See E. Brizio in Notizie degli Scavi (1896), 125, 450; (1897) 330; (1898) 465; (1902) 532.

(T. As.)


BONPLAND, AIMÉ JACQUES ALEXANDRE (1773-1858), French traveller and botanist, whose real name was Goujand, was born at La Rochelle on the 22nd of August 1773. After serving as a surgeon in the French army and studying under J.N. Corvisart at Paris, he accompanied A. von Humboldt during five years of travel in Mexico, Colombia and the districts bordering on the Orinoco and Amazon. In these explorations he collected and classified about 6000 plants till then mostly unknown in Europe, which he afterwards described in Plantes équinoxiales, &c. (Paris, 1808-1816). On returning to Paris he received a pension and the superintendence of the gardens at Malmaison, and published Monographie des Mélastomées (1806), and Description des plantes rares de Navarre (1813). In 1816 he set out, taking with him various European plants, for Buenos Aires, where he was elected professor of natural history, an office which he soon quitted in order to explore central South America. While journeying to Bolivia he was arrested in 1821, by command of Dr Francia, the dictator of Paraguay, who detained him until 1831. On regaining liberty he resided at San Borga in the province of Corrientes, until his removal in 1853 to Santa Anna, where he died on the 4th of May 1858.

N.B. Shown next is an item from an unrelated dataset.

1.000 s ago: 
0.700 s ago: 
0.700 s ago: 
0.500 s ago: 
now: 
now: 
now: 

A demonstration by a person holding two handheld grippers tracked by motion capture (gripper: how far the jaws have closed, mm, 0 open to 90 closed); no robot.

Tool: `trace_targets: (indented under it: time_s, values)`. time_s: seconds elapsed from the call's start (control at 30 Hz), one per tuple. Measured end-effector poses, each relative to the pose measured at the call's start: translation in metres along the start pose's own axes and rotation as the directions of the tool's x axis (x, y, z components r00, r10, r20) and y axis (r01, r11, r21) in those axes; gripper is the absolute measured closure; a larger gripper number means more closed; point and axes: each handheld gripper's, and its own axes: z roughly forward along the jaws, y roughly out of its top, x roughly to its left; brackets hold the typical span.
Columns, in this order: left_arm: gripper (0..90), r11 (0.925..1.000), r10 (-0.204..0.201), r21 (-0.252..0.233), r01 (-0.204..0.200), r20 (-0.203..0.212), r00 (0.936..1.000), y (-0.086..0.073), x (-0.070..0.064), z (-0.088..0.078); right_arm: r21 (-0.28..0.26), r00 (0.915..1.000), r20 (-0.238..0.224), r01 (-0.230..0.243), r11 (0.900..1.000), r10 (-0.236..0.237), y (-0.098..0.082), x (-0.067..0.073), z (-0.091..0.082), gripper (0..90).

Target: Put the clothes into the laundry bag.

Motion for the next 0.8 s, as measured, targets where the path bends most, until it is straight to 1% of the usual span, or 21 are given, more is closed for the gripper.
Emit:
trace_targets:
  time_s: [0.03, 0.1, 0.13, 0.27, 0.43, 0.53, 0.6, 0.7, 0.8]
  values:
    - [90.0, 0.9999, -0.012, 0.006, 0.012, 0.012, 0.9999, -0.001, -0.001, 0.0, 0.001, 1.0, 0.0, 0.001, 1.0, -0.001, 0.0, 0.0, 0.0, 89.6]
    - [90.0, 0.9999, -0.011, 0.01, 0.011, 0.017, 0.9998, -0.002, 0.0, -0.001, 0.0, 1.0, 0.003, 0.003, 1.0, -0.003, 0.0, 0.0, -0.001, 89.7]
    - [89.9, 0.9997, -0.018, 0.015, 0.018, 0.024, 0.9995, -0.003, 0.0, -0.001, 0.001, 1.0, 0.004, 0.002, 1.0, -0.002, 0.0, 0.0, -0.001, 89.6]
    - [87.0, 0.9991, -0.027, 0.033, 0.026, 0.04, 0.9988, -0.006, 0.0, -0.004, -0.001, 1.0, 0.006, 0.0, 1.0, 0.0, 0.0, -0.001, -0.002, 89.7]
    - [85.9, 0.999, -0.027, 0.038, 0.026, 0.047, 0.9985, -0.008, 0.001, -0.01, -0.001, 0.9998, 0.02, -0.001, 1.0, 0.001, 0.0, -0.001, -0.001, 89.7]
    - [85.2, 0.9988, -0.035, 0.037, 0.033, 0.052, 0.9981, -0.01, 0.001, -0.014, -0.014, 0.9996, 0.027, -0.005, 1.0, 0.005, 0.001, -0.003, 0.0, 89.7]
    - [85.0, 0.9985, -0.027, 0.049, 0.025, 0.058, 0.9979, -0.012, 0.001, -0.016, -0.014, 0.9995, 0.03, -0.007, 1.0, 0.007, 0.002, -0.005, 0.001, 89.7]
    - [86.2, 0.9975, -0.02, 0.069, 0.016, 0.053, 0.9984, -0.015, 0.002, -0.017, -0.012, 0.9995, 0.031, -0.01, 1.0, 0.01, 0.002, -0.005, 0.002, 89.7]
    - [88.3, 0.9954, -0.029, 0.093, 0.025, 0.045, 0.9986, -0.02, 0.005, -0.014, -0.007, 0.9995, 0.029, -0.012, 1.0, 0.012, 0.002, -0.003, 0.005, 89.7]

BONSTETTEN, CHARLES VICTOR DE (1745-1832), Swiss writer, an excellent type of a liberal patrician, more French than Swiss, and a good representative of the Gallicized Bern of the 18th century. By birth a member of one of the great patrician families of Bern, he was educated in his native town, at Yverdon, and (1763-1766) at Geneva, where he came under the influence of Rousseau and of Charles Bonnet, and imbibed liberal sentiments. Recalled to Bern by his father, he was soon sent to Leiden, and then visited (1769) England, where he became a friend of the poet Gray. After his father’s death (1770) he made a long journey in Italy, and on his return to Bern (1774) entered political life, for which he was unfitted by reason of his liberal ideas, which led him to patronize and encourage Johannes Müller, the future Swiss historian. In 1779 he was named the Bernese bailiff of Saanen or Gessenay (here he wrote his Lettres pastorales sur une contrée de la Suisse, published in German in 1781), and in 1787 was transferred in a similar capacity to Nyon, from which post he had to retire after taking part (1791) in a festival to celebrate the destruction of the Bastille. From 1795 to 1797 he governed (for the Swiss Confederation) the Italian-speaking districts of Lugano, Locarno, Mendrisio and Val Maggia, of which he published (1797) a pleasing description, and into which he is said to have introduced the cultivation of the potato. The French revolution of 1798 in Switzerland drove him again into private life. He spent the years 1798 to 1801 in Denmark, with his friend Fredirika Brun, and then settled down in 1803 in Geneva for the rest of his life. There he enjoyed the society of many distinguished persons, among whom was (1809-1817) Madame de Staël. It was during this period that he published his most celebrated work, L’Homme du midi et l’homme du nord (1824), a study of the influence of climate on different nations, the north being exalted at the expense of the south. Among his other works are the Recherches sur la nature et les lois de l’imagination (1807), and the Études de l’homme, ou Recherches sur les facultés de penser et de sentir (1821), but he was better as an observer than as a philosopher.